For non-repudiation concerns, the trading partners MUST exchange 
signed or signed/enveloped SCMP message types.

SCMP error messages MUST be of signed type and NOT encrypted.

In addition to the headers listed below use of any additional standard
SMIME and MIME headers are assumed. These headers will most likely be
ones that need to be processed prior to payload decryption.

2.1.1 SCMP Protocol Version

The SCMP-protocol-version header is used to designate the SCMP protocol 
version. Server implementations MAY reject the request based upon 
protocol version, before any message processing occurs.

An example SCMP-protocol-version header will be in this format:

  SCMP-protocol-version: 2.0

The value of the protocol-version header MUST be in the following 
format, any number of digits, followed by a the special character ".", 
followed by any number of digits. Where special character, and digits is
defined in [RFC822].

If a particular protocol version is not supported by the implimentation,
the receiving agent MUST reject the request with an appropriate SCMP
error message.

2.2 Inner MIME Message Construction 

The payload of an SCMP message MUST be prepared as a standard MIME 
entity as defined in the [MIME] specification.

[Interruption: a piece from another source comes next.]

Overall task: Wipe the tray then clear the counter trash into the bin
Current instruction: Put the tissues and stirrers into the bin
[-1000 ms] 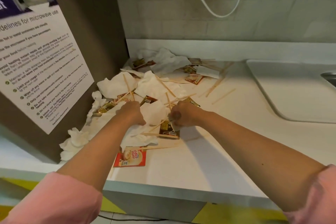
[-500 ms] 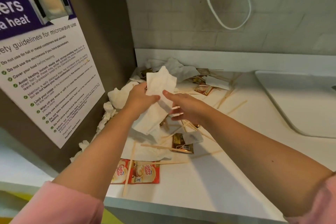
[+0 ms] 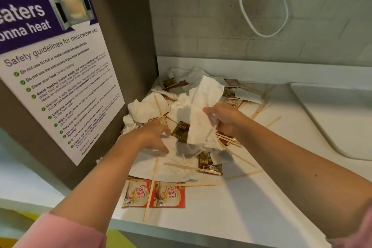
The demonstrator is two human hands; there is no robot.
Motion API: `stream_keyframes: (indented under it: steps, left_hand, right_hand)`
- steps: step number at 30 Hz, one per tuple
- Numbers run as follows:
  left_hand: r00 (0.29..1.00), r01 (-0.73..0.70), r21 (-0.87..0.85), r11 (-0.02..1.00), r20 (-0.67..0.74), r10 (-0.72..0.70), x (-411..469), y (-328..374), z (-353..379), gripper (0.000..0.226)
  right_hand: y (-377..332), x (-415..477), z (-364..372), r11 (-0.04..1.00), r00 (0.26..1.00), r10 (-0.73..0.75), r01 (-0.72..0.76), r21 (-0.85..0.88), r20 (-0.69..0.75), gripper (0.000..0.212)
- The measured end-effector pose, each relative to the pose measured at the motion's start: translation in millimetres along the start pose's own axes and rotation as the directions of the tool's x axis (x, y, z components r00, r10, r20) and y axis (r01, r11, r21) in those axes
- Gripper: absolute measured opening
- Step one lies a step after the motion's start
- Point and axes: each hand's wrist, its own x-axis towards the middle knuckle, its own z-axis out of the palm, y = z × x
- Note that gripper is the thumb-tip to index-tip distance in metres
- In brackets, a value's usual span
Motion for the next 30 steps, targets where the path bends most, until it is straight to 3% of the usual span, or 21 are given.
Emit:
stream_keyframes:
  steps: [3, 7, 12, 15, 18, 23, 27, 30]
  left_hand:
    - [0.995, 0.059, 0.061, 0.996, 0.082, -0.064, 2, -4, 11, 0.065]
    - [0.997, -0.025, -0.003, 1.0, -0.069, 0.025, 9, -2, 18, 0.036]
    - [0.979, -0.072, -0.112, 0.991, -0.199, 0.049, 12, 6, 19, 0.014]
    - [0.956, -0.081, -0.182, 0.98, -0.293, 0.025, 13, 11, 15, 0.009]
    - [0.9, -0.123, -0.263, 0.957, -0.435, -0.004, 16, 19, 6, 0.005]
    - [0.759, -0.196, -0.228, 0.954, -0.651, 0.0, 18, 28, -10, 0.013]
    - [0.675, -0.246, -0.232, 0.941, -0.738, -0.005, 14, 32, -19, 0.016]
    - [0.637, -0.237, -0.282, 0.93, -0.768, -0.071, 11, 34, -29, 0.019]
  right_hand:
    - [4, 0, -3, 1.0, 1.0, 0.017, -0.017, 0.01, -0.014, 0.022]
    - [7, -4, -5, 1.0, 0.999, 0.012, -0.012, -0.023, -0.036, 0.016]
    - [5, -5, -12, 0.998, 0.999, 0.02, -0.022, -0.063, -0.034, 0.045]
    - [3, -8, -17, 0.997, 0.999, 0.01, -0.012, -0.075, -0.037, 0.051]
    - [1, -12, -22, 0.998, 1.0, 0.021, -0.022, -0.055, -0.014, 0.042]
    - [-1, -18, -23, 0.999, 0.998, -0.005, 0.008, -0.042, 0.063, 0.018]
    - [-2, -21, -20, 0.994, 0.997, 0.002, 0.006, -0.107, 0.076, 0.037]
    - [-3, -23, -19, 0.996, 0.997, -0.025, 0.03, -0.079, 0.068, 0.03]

The remainder of this section describes the payload-based extensions 
that MUST be implemented by both the client and server to ensure 
correct and proper request processing. 

Setting the SCMP service headers is the responsibility of the sending 
agent's client application. Processing the SCMP payload headers is the 
responsibility of the receiving agent's server application processing 
the request. 

The following headers are described for the inner MIME entity which 
contains the payload. Thus if the SMIME message type is signed/enveloped ( which is recommended ), then the SCMP headers will be encrypted with
the sender's message payload.

Both the sending agent and receiving agent MUST specify all SCMP 
headers specified in this document.

2.2.1. Request Time to Live
This describes the amount of actual processing time in seconds the 
client expects the server to complete payload processing prior to 
responding with an appropriate reply.

An SCMP server receiving a SCMP message MUST evaluate the request time 
to live value and determine if it can execute the required service(s)
in the amount of time designated.  Assuming the server believes it can 
complete the work within the allowed time, it will accept the request. 
If not, the server MUST return an error to the client stating it 
could not accept the request.

Once a server has accepted a request, it MUST process it until the time 
to live value has been reached or until completion. If the time to live 
value is reached during execution, the server MUST return an error to 
the client stating that a time-out has occurred.  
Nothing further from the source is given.